Because, when you do that, everything is out of your control. That person can send that picture to ANYONE. And you have to think about what happens if a person decides to send that picture to your mom, your school, or everyone you know.
My daughter asked, “What if I love and trust the person?”
I asked her, “How many times have you had a really bad fight with your best friend ever? Did you want to hurt each other during those fights? Would sharing a picture like that be something you might consider if you were SO mad at someone?” (She reluctantly agreed.)
My daughter asked, “What if I delete the picture? Or use Snapchat?” And I took a moment (with some help) to show her how easy it is to screenshot a Snapchat image or recover a photo you “thought” was deleted.
Then I had to get into child pornography, which is disturbing, but she needs to know that, legally, when minors sext with images, that’s what it’s considered to be. If a boy or girl from her school sends her a revealing picture of themselves and it’s saved on her phone, she technically is in possession of child pornography.

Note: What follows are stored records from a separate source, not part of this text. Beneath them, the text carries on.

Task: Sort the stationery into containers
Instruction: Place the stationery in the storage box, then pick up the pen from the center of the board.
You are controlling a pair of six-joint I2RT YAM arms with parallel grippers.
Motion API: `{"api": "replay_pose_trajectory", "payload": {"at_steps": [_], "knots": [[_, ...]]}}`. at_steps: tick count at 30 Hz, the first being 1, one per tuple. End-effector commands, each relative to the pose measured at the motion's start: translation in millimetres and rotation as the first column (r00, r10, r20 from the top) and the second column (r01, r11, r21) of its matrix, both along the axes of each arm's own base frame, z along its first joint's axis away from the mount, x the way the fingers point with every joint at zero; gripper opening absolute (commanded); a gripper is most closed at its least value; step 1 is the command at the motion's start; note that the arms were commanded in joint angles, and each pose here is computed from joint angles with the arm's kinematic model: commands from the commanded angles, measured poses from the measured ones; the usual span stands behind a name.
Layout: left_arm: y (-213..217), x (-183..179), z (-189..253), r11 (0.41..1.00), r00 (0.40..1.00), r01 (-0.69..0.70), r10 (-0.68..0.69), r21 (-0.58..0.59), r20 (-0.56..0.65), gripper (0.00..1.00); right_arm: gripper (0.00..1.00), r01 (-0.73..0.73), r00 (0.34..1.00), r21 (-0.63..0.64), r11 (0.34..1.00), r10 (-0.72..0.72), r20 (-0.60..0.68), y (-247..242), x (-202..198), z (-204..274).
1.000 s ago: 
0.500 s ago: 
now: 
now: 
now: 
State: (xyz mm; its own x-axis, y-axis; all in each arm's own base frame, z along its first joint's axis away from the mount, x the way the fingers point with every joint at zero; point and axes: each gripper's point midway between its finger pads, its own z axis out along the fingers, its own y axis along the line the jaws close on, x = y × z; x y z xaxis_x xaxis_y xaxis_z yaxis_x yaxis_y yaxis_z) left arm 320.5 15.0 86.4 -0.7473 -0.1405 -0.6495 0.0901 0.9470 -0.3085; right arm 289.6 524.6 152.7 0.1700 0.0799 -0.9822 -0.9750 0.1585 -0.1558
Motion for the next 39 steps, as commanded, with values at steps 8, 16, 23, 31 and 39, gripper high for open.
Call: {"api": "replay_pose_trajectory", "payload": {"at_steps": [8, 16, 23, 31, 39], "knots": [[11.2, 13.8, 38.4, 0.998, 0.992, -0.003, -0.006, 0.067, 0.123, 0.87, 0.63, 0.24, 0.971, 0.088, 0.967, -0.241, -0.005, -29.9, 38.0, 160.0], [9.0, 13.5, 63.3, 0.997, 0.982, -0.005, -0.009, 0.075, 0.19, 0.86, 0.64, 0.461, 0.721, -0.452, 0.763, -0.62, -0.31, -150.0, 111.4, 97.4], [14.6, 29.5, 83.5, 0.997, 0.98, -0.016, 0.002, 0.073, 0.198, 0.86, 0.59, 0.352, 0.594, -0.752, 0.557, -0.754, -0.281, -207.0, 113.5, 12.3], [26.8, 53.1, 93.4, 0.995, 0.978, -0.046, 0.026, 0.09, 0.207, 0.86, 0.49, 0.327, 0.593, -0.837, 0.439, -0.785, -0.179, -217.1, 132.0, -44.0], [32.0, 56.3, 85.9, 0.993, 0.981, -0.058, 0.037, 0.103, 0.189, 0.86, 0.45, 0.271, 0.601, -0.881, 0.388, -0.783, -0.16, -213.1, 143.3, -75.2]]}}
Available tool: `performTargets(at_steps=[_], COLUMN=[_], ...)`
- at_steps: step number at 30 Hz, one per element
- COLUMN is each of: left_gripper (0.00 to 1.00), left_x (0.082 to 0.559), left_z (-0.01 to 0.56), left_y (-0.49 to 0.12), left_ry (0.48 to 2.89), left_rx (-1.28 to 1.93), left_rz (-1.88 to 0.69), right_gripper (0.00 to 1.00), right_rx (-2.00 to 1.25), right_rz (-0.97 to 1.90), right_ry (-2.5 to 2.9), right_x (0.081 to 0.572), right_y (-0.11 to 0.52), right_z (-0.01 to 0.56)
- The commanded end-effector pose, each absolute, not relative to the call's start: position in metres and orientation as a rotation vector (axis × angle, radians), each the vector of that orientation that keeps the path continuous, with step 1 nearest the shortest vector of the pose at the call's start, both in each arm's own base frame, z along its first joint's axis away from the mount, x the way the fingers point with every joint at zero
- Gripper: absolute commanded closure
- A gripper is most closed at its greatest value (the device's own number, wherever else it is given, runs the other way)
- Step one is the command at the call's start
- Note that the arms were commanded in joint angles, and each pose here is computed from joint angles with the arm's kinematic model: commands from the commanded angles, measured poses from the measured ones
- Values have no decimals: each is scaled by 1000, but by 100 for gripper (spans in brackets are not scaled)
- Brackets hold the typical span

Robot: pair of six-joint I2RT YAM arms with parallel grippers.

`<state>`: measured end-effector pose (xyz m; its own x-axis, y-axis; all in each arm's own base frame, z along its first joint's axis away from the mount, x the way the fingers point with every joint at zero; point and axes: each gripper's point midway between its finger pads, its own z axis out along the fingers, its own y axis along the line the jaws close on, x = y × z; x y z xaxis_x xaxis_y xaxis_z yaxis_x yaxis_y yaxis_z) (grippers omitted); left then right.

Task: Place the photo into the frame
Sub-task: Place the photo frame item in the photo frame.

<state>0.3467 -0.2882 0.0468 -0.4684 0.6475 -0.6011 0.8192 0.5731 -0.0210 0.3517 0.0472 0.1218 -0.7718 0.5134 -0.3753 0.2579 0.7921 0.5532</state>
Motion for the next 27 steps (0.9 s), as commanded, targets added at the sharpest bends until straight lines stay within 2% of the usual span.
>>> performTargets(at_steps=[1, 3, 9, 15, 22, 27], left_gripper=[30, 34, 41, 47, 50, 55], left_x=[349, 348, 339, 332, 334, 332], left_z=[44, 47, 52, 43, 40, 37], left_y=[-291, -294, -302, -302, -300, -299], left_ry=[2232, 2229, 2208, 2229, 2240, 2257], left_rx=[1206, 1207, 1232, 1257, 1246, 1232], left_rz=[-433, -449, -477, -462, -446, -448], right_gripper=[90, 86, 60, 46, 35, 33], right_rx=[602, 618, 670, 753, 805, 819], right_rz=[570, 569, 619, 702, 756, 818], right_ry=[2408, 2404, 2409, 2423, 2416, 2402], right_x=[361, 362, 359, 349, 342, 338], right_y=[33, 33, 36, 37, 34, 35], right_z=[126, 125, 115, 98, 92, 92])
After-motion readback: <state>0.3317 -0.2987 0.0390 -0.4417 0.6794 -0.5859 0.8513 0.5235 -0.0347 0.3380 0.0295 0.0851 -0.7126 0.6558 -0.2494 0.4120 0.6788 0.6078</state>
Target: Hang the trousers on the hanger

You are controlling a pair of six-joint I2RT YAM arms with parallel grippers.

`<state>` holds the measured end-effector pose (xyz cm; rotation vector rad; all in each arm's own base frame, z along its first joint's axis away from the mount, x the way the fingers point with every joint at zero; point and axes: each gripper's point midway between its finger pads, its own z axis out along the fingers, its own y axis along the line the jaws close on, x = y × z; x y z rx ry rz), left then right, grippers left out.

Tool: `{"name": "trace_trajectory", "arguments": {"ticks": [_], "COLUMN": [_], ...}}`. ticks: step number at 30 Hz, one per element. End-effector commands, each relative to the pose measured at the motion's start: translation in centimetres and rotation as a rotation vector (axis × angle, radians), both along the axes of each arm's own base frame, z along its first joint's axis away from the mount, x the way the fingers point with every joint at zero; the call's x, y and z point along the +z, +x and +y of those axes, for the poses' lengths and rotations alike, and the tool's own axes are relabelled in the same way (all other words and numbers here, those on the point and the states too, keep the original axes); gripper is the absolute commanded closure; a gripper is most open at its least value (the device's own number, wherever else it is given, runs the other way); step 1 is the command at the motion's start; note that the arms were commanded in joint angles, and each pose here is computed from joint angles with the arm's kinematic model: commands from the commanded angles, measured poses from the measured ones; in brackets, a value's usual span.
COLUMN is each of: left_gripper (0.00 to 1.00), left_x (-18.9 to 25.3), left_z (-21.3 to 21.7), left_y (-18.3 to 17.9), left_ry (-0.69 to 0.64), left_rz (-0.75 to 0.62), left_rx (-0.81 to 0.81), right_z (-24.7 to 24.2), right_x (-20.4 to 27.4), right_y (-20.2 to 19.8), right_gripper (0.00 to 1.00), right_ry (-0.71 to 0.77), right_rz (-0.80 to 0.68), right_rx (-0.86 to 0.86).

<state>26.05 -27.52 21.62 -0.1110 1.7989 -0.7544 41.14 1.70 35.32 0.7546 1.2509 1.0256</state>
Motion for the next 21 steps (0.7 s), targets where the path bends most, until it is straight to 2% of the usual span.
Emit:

The legal side was actually a really effective way to broach the subject of risk vs. reward with her.
Yes, sexting might seem fun, but, when you’re under a certain age, you have to ask yourself — do the consequences and legality of the act suck all the fun out of it?
I related it to something from my past by telling her about streaking.
Streaking (i.e. running around naked) used to be HUGE on the campus of the small liberal arts college I attended. If you lost a card game or a bet, you almost always had to streak the Quad.
Campus security passively tried to stop it until the advent of the “sex offender” list. Then they got serious.
They told the students, “Listen, if we catch you streaking, it’s no big deal, but if a local cop drives by and sees you doing it, they can arrest you and you’re on the sex offender list for the rest of your life.”
And that did it. That killed streaking at my college. The risk was SO much greater than the reward.
I want my daughter to see her sexuality as something that’s rewarding. Something that she’s proud of, something that causes her no shame.
But, before I’ll EVER let her get a phone, she needs to know the risks — the real risks, not conflated parent horror stories — associated with sexting.
Because being body proud and being stupid are two very different things.